All that we see and experience in a normal day is made of matter. The thing that makes up the universe and all the rest — everything on Earth, everything ever observed with all of our instruments, all normal matter — adds up to less than 5% of the Universe. More is unknown than is known. However, this is only a small amount of the actual universe, the rest of it is made up of two invisible substances called dark matter and dark energy. We will be trying to explain dark matter, but keep in mind that this is the short version.
Dark matter is not antimatter. Antimatter will annihilate regular matter when they come in contact. Dark matter is not dark energy. Dark energy is a supposed energy that is constantly created as the universe expands. So what is dark matter?
Well, you can’t see it and this ‘thing’ does not interact with regular matter in any meaningful way other than the gravity. However, it accounts for about 23% of the universe, so how do we know it’s there? Well the amount of mass that we can see and galaxies and stars clusters are not enough to produce the amount of gravity needed to pull things around.
Stars and galaxies would be expected to orbit slower the further they are from the center, but in fact, they’re orbit at around the same speed, so there must be extra mass distributed throughout the galaxy that we can’t see. And gravitational lensing, the effect of gravity distorting lights. We can see areas where light is being affected by gravity with no visible source of the distortion. In all cases, there must be something else there, something we can’t see, something dark.
Dark matter explains all of these by counting for missing amounts of mass that we can’t see but must exist. But what exactly is the dark matter made of? That’s a good question. With… an unsatisfactory answer… we don’t know, but we have some ideas.
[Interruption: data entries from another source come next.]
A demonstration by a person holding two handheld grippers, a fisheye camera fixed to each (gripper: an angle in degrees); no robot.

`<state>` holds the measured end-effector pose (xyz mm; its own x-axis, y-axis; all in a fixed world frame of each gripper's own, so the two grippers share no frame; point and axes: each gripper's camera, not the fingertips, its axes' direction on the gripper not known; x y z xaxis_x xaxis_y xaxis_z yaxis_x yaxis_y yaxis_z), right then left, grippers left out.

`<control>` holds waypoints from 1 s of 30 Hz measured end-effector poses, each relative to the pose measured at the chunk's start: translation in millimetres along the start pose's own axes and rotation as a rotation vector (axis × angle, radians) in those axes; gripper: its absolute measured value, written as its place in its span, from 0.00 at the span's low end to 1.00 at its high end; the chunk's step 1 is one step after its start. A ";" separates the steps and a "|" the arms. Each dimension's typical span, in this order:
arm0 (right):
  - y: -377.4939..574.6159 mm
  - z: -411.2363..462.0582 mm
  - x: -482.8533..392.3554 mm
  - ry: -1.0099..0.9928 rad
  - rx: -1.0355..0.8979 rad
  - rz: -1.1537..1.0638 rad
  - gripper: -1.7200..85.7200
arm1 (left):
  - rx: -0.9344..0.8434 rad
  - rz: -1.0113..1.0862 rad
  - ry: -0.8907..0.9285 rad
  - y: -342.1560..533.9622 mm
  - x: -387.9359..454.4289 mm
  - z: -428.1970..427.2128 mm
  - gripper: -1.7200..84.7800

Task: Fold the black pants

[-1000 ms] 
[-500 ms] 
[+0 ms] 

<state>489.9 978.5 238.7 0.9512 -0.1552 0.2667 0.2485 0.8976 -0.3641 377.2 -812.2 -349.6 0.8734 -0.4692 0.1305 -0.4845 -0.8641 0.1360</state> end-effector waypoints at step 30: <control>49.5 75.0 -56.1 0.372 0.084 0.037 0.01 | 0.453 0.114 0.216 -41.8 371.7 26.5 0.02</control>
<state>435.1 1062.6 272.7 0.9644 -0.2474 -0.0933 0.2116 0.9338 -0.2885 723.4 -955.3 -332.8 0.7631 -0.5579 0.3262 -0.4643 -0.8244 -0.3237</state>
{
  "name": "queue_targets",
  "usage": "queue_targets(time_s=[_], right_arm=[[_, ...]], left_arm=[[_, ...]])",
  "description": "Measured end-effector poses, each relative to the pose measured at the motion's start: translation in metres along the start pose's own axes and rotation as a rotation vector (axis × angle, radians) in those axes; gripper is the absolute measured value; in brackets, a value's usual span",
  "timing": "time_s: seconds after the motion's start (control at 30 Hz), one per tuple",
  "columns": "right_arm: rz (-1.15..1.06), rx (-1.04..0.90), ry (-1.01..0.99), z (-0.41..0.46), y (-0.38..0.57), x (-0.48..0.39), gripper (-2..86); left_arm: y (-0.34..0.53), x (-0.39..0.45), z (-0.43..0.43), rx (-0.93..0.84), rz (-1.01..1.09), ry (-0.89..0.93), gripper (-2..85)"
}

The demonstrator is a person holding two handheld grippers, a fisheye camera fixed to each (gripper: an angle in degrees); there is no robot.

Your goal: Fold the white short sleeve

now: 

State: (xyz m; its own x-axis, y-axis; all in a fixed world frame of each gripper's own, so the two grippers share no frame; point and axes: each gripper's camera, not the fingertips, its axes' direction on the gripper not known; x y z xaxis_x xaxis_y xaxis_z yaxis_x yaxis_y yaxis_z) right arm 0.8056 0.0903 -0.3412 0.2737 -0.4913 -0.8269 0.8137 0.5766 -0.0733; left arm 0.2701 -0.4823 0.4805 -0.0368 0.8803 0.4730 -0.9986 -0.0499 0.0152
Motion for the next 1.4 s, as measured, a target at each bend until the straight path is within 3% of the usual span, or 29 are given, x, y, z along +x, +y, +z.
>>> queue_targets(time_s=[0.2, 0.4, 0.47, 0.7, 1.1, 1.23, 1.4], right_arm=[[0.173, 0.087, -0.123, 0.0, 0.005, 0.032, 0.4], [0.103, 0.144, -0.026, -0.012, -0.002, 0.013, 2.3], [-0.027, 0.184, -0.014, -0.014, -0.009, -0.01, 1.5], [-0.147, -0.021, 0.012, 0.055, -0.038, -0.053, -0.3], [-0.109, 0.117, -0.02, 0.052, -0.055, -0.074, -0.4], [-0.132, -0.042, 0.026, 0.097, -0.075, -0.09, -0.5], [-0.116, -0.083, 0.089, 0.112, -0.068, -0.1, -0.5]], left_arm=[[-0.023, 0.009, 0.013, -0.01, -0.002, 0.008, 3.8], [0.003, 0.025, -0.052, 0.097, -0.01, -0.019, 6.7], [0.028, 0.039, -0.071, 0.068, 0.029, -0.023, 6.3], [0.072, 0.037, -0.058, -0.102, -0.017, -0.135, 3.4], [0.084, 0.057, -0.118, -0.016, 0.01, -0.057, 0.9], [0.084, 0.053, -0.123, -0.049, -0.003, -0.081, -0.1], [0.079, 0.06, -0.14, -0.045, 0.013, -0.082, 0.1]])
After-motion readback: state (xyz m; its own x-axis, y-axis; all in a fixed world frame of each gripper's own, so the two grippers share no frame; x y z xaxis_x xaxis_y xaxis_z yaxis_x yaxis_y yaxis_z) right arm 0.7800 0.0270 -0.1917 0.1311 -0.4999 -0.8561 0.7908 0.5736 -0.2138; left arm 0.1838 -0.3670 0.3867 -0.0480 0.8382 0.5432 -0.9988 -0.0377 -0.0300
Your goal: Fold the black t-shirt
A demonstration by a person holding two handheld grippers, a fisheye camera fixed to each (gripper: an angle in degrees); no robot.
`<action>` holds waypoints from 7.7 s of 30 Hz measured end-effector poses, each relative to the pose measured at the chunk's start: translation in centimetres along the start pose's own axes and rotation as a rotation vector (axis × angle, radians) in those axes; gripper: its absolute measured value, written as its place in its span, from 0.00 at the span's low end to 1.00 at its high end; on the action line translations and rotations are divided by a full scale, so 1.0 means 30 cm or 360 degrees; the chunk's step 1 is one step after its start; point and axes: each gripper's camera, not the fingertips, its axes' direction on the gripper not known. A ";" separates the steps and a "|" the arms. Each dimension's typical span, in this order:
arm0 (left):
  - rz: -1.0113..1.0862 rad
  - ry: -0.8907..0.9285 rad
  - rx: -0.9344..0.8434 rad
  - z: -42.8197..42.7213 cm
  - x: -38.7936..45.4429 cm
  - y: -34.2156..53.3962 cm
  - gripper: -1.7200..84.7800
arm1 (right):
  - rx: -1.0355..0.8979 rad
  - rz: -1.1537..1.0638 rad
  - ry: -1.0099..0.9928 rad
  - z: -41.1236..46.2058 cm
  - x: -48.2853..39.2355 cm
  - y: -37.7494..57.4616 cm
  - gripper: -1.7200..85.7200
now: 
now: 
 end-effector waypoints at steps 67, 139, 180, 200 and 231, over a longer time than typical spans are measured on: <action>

MACHOs are large objects that exist at the edge of galaxies and possibly a part of neutron and dwarf stars or even black holes. WIMPs are very massive but neutral particles with such low interaction with ordinary matter that’s very difficult to detect.
WIMps particles seem to be the most likely candidate for the search of dark matter… and that what people looking for… detection experiments. By looking for the products of wimps annihilation with large telescopes and detectors. The problem is dark matter is still largely a mystery! Although its may seem solid and candid now, tomorrow, something else may be discovered eliminating the need for dark matter.